Os Estados Unidos persistiram em “violar não apenas a Política de Transferência Convencional de Armas dos EUA, mas também inúmeros outros requisitos legais, incluindo a Lei de Assistência Estrangeira, a Lei de Controle de Exportação de Armas, a Lei de Crimes de Guerra dos EUA, a Lei Leahy, a Lei de Implementação da Convenção sobre Genocídio e vários tratados. Para a política de poder dos EUA, os preceitos inconvenientes dessas medidas eram tão insignificantes e invisíveis quanto o povo palestino sendo massacrado.”

“O que foi sinistro ao proclamar ‘o 11 de setembro de Israel’ foi o que aconteceu após o 11 de setembro nos EUA. Vestindo o manto de vítima, os Estados Unidos procederam a usar a horrível tragédia que ocorreu dentro de suas fronteiras como uma razão aberta para matar em nome da retaliação, autoproteção e, claro, da ‘guerra ao terror’. Foi um roteiro que o governo israelense adaptou e implementou com vingança.”

A guerra de Israel contra 2,2 milhões de pessoas em Gaza tem sido “uma escalada superalimentada do que Israel vinha fazendo há 75 anos, tratando seres humanos como adequados para remoção e até destruição.” À medida que a guerra de Israel contra Gaza persiste, “as explicações muitas vezes ecoam as justificativas pós-11 de setembro para a ‘guerra ao terror’ do governo dos EUA: autorizando futuros crimes contra a humanidade como necessários à luz de certos eventos anteriores.”

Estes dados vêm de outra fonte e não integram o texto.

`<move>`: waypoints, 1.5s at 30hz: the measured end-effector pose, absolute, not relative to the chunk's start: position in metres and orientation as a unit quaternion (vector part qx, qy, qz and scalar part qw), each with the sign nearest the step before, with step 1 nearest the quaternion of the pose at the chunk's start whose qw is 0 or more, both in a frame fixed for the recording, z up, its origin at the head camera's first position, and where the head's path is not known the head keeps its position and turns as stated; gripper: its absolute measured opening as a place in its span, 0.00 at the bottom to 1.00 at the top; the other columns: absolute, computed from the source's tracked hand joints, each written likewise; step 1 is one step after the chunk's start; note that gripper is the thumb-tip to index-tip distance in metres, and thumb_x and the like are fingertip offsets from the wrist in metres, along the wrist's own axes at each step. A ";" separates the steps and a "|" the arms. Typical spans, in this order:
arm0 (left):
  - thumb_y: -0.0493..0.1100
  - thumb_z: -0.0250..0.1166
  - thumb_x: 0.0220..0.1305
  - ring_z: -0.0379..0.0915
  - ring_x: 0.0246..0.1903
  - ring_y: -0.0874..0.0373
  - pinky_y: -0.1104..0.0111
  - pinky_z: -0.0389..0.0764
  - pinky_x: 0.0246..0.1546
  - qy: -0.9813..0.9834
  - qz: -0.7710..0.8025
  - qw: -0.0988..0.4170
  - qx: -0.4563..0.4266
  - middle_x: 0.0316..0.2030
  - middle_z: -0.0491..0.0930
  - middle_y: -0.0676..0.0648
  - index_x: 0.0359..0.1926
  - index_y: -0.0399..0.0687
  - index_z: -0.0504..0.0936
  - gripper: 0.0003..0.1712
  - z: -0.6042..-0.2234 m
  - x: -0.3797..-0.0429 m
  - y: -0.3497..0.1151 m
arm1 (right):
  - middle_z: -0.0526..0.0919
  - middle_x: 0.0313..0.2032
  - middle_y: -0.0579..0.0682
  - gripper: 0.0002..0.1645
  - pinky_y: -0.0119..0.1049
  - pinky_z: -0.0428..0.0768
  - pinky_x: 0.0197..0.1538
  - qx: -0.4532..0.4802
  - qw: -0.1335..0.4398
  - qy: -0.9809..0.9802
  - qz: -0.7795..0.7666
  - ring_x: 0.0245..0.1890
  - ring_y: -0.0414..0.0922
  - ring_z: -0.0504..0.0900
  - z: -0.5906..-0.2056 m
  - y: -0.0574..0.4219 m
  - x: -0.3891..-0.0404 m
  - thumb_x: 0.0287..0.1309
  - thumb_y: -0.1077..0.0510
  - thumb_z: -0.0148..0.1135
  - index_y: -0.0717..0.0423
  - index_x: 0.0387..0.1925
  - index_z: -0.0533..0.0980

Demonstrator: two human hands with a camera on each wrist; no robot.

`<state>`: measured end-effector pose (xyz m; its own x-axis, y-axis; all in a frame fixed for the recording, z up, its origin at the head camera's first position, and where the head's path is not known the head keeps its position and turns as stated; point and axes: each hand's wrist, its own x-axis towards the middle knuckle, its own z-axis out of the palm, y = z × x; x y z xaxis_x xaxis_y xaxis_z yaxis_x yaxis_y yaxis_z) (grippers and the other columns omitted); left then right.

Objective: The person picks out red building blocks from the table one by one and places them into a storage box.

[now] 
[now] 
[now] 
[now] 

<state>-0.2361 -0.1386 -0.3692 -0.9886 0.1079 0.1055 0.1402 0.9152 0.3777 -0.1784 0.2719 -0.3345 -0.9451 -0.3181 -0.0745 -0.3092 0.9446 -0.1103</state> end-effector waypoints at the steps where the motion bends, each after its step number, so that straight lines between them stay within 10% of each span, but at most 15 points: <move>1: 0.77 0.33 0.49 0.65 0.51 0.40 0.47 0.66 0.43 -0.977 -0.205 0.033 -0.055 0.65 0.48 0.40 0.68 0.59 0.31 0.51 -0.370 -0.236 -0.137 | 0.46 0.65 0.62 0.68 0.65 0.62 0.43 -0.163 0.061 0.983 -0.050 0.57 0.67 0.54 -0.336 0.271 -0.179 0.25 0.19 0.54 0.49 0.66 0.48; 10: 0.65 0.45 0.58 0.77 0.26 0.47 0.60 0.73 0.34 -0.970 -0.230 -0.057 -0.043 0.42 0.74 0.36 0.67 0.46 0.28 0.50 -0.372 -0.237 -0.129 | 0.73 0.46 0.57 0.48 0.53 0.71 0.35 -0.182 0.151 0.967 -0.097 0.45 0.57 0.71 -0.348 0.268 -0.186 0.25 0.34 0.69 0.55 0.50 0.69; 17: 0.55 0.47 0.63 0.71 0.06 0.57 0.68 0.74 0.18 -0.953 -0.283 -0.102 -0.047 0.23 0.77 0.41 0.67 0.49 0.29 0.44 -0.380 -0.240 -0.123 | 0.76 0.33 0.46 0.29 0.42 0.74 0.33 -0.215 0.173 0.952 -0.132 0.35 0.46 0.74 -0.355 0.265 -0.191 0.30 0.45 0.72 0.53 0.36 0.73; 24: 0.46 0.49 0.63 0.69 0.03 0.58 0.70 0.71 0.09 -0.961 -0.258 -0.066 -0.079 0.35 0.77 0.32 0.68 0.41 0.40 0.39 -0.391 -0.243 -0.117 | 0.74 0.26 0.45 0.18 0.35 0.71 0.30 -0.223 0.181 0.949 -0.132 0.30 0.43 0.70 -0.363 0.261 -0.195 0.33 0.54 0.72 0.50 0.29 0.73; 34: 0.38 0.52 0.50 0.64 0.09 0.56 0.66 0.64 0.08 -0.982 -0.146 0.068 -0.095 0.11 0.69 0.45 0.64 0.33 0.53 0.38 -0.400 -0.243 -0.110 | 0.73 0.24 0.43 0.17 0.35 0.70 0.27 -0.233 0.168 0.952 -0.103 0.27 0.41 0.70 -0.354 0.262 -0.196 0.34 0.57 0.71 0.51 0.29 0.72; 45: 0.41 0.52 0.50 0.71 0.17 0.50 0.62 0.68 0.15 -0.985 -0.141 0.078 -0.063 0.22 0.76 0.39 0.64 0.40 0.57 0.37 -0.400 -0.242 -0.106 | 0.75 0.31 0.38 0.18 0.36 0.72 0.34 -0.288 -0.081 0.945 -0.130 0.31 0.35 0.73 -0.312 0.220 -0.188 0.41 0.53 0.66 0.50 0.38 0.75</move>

Isso e muito mais — deixados sem serem ditos no palco do debate, evitados na mídia de massa dos EUA e ignorados dos púlpitos de poder em Washington — incriminam não apenas o governo israelense, mas também o governo dos EUA como cúmplice de um assassinato em massa que se escalou para genocídio.

O silêncio é um manto que sufoca o verdadeiro discurso democrático e os gritos de vozes morais. Tornar essas vozes não-audíveis é um objetivo-chave para o funcionamento do estado belicista.